This API is experimental and subject to change: The distillation loss factory API is currently under development and is subject to change.

mutual_information_distillation_loss_factory ¶

mutual_information_distillation_loss_factory(
    noisy_model: NoiseMaskedNoisyTransformerModel[
        CausalModelT, ..., TransformerCloak[Any]
    ],
    distillation_layer_index: int | None,
    alpha: float,
    distillation_layer_l2_distance_loss_weight: float,
    mutual_information_loss_weight: float,
    inverse_l2_power_law_catalyst_loss_weight: float = 0.0,
    inverse_l2_power_law_characteristic_length: float = 1.0,
    inverse_l2_power_law_exponent_of_decay: float = 1.0,
    input_embedding_similarity_loss_weight: float = 0.0,
    combine_noise_masks_for_mutual_information_sub_batches: bool = True,
) -> tuple[
    Callable[[torch.Tensor], torch.Tensor],
    Callable[[], ComponentLossesDict],
    Callable[[], HyperparametersDict],
]

Create a loss function to perform distillation training on a Stained Glass Transform causal language model using a teacher causal language model.

Note: The minimum batch size for the mutual information distillation loss is 2.

Parameters:

Name	Type	Description	Default
`noisy_model` ¶	`NoiseMaskedNoisyTransformerModel[CausalModelT, ..., TransformerCloak[Any]]`	The model containing both the causal language base model and the Stained Glass Transform.	required
`distillation_layer_index` ¶	`int \| None`	The index of the decoder layer in the base model at which to perform distillation.
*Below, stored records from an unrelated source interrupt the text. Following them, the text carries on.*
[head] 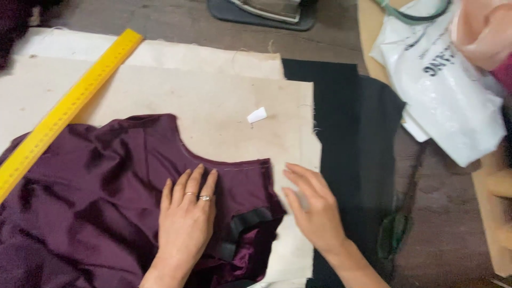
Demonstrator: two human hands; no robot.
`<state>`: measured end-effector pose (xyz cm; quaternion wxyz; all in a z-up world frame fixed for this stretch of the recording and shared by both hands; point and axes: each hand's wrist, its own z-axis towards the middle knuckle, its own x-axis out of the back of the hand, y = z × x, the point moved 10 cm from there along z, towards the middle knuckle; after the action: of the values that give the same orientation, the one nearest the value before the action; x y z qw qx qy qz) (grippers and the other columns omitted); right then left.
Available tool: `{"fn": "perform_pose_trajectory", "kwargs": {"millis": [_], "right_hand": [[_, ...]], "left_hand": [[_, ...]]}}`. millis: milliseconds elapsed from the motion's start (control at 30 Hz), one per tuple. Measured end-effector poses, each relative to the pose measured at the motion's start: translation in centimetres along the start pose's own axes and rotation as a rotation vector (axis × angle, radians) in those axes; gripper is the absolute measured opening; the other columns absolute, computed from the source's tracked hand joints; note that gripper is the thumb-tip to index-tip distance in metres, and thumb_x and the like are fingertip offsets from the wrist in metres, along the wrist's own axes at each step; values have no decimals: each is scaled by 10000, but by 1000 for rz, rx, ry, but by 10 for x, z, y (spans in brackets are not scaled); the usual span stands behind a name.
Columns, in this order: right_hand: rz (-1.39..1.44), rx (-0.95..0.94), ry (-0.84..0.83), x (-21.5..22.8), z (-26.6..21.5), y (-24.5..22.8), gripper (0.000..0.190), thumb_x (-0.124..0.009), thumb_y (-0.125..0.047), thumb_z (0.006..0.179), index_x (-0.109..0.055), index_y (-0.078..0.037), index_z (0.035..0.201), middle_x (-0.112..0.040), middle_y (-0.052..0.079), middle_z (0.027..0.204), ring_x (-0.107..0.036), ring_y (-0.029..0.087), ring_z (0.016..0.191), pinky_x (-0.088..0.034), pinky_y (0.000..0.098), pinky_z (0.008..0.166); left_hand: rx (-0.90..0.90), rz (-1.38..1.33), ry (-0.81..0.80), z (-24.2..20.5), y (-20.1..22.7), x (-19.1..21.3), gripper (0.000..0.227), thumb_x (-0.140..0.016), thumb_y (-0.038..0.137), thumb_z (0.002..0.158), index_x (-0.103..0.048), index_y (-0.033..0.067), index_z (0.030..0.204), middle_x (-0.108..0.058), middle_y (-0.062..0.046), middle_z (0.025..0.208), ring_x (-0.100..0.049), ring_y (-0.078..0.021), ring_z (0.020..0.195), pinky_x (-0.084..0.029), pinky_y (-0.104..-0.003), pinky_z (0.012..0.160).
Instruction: The person marks a curved line on a piece of dark purple fabric using a white chalk and a yellow ruler. They then use a pair of scissors to cut along the marked line, trimming the fabric edge. The person adjusts the fabric on the table and continues to mark and cut the material.
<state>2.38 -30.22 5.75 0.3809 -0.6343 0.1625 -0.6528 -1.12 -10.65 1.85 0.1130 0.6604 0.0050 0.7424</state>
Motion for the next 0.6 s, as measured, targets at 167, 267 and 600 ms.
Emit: {"fn": "perform_pose_trajectory", "kwargs": {"millis": [167,267,600], "right_hand": [[-249,-233,102,70,-44,88,277,-615,-142,896,-648,-46,1154,-592,120,1094,-608,230,929,-473,329,874],[-377,-470,108,116,-89,145,400,-630,-224,880,-592,-69,1247,-511,144,1135,-604,241,852,-521,348,781],[-208,-1180,-59,137,-211,229,835,-737,-118,793,-293,-161,1498,-371,149,1230,-638,341,998,-518,422,931]], "left_hand": [[2,25,-17,-2,0,-6,493,-521,294,842,-548,223,1329,-546,-43,1385,-509,-252,1253,-372,-483,1066],[7,45,-5,-3,0,-6,492,-529,300,842,-558,237,1329,-551,-34,1385,-514,-244,1261,-391,-478,1060],[5,49,4,-7,1,-4,495,-514,267,858,-553,218,1349,-556,-51,1389,-512,-256,1275,-394,-481,1060]]}}
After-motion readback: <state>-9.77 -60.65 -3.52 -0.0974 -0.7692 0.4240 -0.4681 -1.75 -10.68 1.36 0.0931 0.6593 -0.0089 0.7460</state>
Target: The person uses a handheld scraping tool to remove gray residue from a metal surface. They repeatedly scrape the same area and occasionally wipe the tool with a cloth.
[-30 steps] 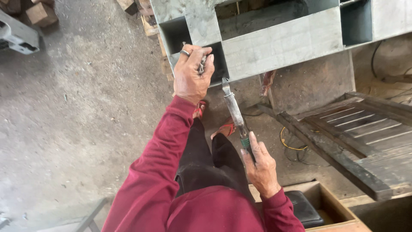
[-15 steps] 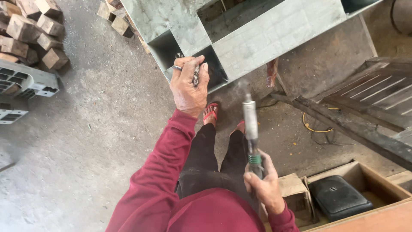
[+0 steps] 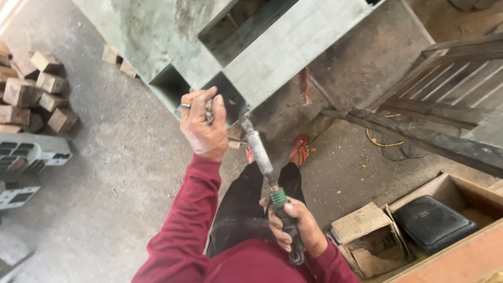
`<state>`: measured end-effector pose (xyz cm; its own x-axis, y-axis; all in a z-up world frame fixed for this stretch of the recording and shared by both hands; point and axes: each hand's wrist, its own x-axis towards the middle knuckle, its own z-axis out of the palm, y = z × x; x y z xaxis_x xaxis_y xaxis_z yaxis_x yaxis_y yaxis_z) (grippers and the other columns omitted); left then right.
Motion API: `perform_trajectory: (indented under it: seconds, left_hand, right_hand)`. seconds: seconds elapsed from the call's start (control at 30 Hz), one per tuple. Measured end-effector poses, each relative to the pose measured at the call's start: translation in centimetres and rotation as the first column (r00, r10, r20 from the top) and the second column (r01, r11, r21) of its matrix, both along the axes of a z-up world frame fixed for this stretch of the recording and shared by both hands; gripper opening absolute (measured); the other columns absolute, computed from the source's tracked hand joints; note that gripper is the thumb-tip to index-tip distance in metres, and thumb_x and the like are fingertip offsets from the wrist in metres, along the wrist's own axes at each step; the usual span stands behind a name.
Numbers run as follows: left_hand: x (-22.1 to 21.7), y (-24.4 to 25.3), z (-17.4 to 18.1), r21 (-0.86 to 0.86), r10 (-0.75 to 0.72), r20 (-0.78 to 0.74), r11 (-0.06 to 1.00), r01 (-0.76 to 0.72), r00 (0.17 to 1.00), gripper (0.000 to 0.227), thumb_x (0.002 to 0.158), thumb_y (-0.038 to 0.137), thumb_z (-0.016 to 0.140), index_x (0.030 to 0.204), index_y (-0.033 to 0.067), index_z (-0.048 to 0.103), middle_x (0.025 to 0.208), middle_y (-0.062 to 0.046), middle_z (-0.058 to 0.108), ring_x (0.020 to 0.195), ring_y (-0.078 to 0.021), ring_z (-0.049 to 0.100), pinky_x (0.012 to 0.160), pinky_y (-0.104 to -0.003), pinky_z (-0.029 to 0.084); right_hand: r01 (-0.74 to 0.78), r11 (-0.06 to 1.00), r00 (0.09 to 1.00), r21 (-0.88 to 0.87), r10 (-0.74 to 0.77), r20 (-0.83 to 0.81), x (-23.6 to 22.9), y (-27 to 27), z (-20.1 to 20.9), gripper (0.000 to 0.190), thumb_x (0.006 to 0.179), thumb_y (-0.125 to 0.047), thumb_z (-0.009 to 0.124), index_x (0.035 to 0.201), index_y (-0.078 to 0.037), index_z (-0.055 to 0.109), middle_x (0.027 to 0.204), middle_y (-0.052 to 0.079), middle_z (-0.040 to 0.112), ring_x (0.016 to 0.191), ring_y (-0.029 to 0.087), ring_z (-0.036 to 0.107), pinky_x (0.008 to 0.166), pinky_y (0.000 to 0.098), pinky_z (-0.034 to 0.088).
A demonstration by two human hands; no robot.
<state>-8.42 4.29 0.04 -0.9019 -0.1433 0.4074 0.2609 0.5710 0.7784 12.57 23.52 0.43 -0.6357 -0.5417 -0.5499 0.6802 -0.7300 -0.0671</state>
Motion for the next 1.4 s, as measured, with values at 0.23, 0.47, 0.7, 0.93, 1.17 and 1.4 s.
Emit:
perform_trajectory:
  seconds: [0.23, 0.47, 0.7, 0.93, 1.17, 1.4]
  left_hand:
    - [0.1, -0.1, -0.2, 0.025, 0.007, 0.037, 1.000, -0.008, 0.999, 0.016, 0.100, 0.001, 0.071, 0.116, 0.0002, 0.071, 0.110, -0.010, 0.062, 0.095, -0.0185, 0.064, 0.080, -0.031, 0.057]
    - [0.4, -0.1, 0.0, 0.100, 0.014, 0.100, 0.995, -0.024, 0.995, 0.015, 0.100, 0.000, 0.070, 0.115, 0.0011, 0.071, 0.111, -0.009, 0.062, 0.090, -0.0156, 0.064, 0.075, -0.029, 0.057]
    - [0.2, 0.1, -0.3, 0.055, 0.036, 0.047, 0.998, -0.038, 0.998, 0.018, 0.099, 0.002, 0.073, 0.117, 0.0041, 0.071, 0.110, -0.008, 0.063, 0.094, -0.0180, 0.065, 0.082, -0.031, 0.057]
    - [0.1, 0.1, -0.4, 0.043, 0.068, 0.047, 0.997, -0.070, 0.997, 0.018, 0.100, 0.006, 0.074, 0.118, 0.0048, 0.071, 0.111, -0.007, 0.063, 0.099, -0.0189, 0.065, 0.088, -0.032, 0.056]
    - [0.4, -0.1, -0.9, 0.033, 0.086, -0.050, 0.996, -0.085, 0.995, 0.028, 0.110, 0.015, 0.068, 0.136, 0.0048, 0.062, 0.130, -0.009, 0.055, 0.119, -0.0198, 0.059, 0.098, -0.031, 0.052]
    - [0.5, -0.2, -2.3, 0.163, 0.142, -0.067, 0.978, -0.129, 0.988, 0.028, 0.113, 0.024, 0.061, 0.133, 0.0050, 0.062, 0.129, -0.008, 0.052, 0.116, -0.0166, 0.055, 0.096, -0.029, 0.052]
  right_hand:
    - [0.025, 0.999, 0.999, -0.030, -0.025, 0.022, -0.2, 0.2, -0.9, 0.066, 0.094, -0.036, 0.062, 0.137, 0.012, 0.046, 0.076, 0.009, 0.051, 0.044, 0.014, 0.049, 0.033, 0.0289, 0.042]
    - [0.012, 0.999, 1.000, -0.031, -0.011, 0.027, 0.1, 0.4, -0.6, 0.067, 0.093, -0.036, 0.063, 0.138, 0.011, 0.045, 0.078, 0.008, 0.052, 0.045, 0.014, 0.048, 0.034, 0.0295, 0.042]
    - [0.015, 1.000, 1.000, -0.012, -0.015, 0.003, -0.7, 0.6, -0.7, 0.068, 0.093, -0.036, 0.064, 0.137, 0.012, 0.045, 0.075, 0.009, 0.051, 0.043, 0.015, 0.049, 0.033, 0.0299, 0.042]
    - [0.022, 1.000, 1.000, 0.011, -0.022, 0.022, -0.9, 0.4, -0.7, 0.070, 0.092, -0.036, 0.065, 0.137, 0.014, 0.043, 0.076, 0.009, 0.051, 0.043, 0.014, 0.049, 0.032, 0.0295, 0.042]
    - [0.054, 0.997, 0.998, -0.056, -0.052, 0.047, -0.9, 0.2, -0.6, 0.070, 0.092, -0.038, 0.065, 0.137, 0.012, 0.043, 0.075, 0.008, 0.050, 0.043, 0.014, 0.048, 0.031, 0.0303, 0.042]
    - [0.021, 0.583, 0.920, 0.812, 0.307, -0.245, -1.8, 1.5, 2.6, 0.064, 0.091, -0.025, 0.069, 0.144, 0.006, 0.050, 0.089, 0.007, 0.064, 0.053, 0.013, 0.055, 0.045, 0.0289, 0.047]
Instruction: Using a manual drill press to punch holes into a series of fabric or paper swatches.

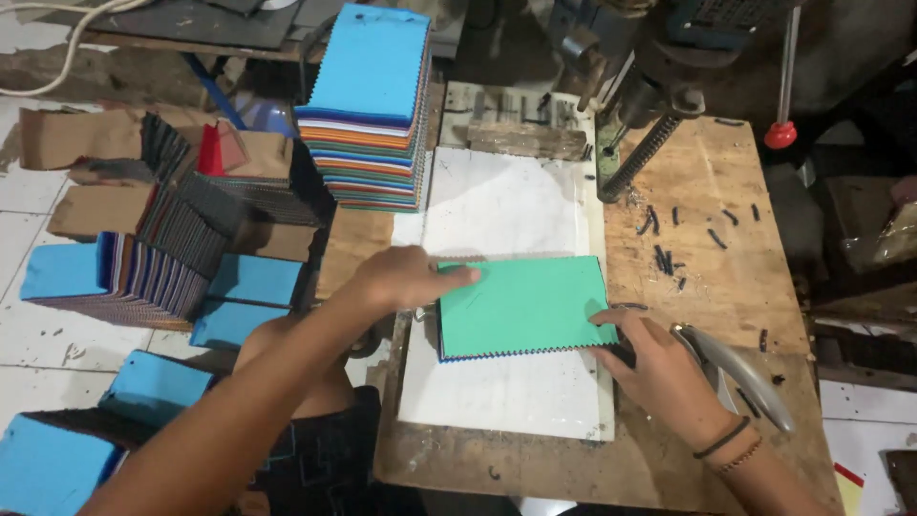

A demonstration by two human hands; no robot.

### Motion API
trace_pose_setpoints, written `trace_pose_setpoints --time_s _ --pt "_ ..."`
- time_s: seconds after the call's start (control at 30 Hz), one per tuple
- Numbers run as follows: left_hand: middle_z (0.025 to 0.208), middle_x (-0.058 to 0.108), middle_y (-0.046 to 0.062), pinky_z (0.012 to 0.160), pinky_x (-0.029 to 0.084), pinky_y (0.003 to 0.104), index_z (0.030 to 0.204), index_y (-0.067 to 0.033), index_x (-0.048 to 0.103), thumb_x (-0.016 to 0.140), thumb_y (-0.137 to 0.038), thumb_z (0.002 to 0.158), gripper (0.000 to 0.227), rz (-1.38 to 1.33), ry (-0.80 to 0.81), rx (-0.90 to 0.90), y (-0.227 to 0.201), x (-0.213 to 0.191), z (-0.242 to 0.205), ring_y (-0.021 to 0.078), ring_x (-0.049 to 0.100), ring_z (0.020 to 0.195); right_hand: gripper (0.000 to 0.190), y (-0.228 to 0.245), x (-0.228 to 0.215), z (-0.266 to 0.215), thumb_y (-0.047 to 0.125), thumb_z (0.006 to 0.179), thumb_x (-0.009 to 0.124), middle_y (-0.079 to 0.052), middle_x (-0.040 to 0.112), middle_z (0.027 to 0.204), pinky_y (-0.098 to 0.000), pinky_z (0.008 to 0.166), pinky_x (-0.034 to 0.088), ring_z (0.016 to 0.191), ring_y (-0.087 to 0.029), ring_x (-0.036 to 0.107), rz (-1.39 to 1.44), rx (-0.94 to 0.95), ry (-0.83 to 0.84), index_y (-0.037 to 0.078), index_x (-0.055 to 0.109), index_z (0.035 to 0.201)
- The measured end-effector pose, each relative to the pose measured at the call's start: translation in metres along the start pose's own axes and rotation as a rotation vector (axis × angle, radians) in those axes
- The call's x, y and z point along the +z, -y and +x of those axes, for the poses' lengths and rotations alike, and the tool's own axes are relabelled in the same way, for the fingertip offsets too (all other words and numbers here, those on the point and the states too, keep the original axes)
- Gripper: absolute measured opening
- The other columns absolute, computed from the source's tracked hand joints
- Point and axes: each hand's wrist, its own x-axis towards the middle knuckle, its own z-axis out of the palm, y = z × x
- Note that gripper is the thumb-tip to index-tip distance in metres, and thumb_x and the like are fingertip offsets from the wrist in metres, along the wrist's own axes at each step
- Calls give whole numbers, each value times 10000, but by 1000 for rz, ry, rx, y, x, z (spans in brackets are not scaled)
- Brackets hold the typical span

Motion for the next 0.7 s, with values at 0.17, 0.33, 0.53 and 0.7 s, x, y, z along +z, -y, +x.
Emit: trace_pose_setpoints --time_s 0.17,0.33,0.53,0.7 --pt "496 363 -7 562 318 296 544 -180 317 752 -719 800 739 -88 44 -17 6 -4 23 141 345 445 466 0 1 -1 359 876 743 -27 739 1087 -373 554 571 787 -208 701 -36 39 -3 192 582 1279" --pt "1389 673 159 930 563 334 1363 -33 652 677 -637 744 865 -263 104 -61 3 -15 -4 238 706 1170 439 4 0 -2 324 895 724 -30 713 1179 -394 570 576 810 -228 684 -24 22 -4 166 570 1275" --pt "1197 741 129 994 485 335 1375 -95 682 661 -656 749 840 -233 128 -87 -1 -17 -12 252 664 1175 456 2 2 -1 343 894 724 -70 713 1206 -421 617 611 901 -255 719 -18 -18 -34 163 570 1283" --pt "1214 742 137 951 497 330 1230 -64 687 678 -624 753 736 -224 148 -80 2 -14 -9 242 675 1153 456 11 -5 2 335 903 714 -59 696 1244 -424 608 591 871 -255 707 -11 1 -6 150 562 1291"
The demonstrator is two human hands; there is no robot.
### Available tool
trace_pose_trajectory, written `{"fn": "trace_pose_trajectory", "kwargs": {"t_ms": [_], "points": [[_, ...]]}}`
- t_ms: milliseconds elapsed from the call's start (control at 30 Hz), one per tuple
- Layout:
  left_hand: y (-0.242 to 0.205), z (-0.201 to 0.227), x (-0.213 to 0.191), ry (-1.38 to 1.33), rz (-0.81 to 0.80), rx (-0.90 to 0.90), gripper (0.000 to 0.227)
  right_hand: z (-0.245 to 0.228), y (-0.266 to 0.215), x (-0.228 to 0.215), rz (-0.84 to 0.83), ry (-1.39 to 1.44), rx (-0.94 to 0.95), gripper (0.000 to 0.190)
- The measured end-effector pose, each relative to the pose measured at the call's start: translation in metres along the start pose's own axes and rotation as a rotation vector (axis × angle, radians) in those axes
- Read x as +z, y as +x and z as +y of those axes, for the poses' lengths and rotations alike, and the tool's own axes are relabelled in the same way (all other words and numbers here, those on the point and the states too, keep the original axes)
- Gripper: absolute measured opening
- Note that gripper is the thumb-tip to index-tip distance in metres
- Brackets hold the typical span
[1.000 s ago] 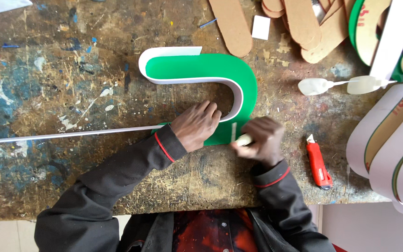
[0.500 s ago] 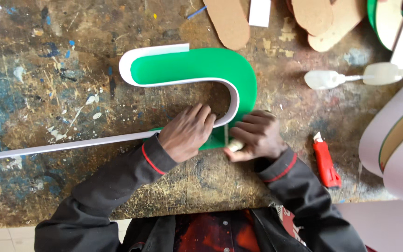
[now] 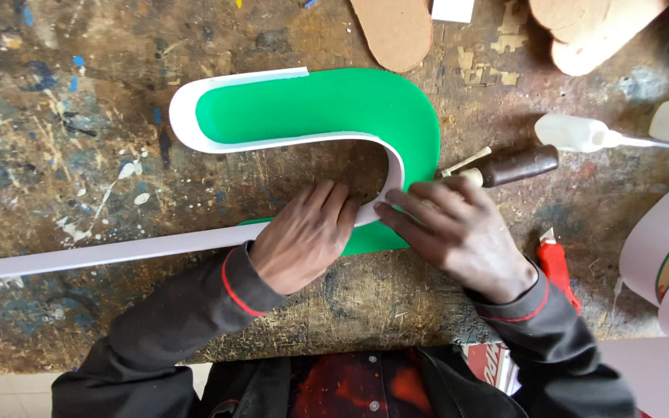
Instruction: The person applies glue from a bottle onto a green letter-shaped piece and presses a white strip along its edge. They repeat this process, attaching the white strip to the green piece to form a border.
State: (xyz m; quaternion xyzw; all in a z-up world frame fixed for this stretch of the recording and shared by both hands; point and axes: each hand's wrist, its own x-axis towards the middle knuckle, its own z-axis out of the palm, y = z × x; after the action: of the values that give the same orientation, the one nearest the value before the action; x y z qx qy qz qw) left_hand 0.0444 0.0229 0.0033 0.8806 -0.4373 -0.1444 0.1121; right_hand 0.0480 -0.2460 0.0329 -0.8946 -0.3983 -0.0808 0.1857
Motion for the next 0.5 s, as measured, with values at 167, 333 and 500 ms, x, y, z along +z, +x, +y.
{"fn": "trace_pose_trajectory", "kwargs": {"t_ms": [167, 333, 500], "points": [[0.001, 0.002, 0.007, -0.072, 0.011, -0.075, 0.027, 0.000, 0.018, -0.008, -0.280, -0.005, -0.167, 0.015], [0.001, 0.003, 0.018, 0.073, 0.245, -0.124, 0.021, 0.000, 0.018, -0.009, -0.471, 0.005, -0.184, 0.041], [-0.005, 0.001, 0.018, 0.011, 0.217, -0.167, 0.018, -0.009, 0.031, -0.013, -0.582, -0.054, -0.144, 0.037]]}}
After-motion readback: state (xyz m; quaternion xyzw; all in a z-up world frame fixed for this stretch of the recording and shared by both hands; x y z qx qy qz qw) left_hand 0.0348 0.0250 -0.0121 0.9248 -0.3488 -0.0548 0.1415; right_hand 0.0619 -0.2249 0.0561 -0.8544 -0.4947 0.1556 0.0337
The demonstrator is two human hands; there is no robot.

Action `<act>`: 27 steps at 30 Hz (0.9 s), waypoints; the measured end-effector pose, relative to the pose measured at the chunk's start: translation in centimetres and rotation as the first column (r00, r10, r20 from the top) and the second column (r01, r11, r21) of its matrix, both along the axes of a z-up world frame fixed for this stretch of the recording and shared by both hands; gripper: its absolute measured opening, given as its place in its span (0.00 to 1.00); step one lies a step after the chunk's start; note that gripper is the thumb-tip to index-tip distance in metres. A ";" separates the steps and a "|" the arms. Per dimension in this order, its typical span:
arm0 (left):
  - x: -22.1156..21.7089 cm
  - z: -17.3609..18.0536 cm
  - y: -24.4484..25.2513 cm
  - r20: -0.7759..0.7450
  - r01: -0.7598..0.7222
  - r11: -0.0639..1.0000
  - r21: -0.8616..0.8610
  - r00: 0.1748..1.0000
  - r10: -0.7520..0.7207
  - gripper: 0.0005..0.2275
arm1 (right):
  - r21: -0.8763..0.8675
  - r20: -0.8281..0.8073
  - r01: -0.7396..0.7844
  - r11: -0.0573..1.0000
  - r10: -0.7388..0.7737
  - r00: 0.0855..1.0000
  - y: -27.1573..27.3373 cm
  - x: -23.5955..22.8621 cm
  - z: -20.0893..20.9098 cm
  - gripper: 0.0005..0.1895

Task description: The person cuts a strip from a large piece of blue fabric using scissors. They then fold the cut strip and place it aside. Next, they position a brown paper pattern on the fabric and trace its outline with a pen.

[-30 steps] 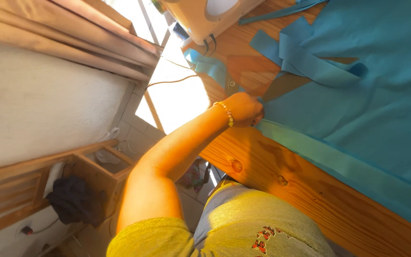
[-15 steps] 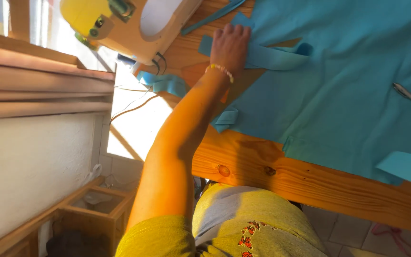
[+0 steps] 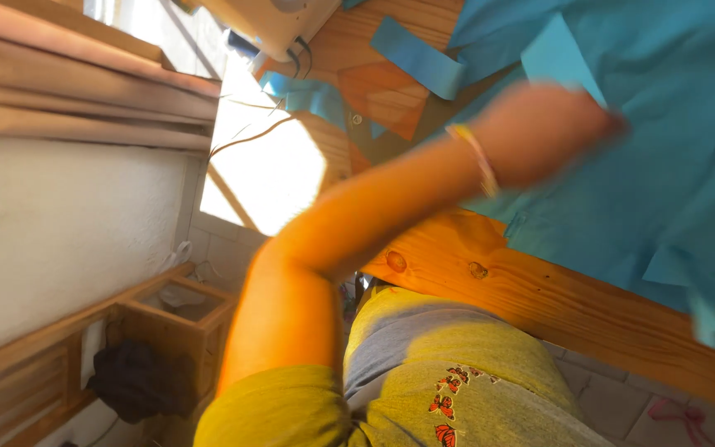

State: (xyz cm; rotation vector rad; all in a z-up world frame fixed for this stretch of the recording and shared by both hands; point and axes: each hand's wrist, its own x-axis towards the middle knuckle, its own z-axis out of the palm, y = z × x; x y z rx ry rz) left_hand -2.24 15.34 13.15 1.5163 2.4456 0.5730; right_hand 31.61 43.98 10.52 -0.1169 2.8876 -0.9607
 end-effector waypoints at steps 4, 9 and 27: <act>10.8 -0.6 4.4 0.113 0.141 0.972 0.191 0.980 -0.164 0.04 | -0.010 -0.049 -0.092 0.996 0.091 0.995 -3.9 -4.0 2.0 0.18; 14.9 1.6 2.4 0.380 0.148 0.983 0.109 0.908 -0.179 0.05 | -0.350 0.216 -0.034 0.936 0.116 0.969 -4.9 -4.9 1.9 0.24; 13.5 -1.0 -2.1 0.830 -0.778 0.536 0.327 0.508 0.230 0.17 | -0.111 -0.011 -0.075 0.991 0.074 0.997 -5.4 -7.5 4.5 0.16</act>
When `None` distillation is performed at the logits layer.	required
`alpha` ¶	`float`	The interpolation factor between the distillation loss (maximizing model similarity) and the Stained Glass Transform loss (maximizing transformation strength). Should be in the range [0, 1], where 0 corresponds to higher model similarity and 1 corresponds to higher transformation strength.	required
`distillation_layer_l2_distance_loss_weight` ¶	`float`	The weight of a subcomponent of the loss component which aims to maximize the similarity of the distillation layer embeddings.	required
`mutual_information_loss_weight` ¶	`float`	The weight of the mutual information loss. Increasing this makes the optimization prefer higher transformation strength.	required
`inverse_l2_power_law_catalyst_loss_weight` ¶	`float`	Experimental parameter.	`0.0`
`inverse_l2_power_law_characteristic_length` ¶	`float`	Experimental parameter.	`1.0`
`inverse_l2_power_law_exponent_of_decay` ¶	`float`	Experimental parameter.	`1.0`
`input_embedding_similarity_loss_weight` ¶	`float`	The weight of the loss component which aims to minimize the similarity of the input embeddings.	`0.0`
`combine_noise_masks_for_mutual_information_sub_batches` ¶	`bool`	Whether to only use the features in the noise masks for the two sub-batches which are simultaneously unmasked when computing the mutual information loss.	`True`

Returns:

Type	Description
`tuple[Callable[[torch.Tensor], torch.Tensor], Callable[[], ComponentLossesDict], Callable[[], HyperparametersDict]]`	A tuple of 3 functions: the loss function, a function to retrieve the loss components, and a function to retrieve the
`tuple[Callable[[torch.Tensor], torch.Tensor], Callable[[], ComponentLossesDict], Callable[[], HyperparametersDict]]`	hyperparameters. These functions may be called at most once each after a forward pass through both models.

Raises:

Type	Description
`ValueError`	If the exponent is non-negative.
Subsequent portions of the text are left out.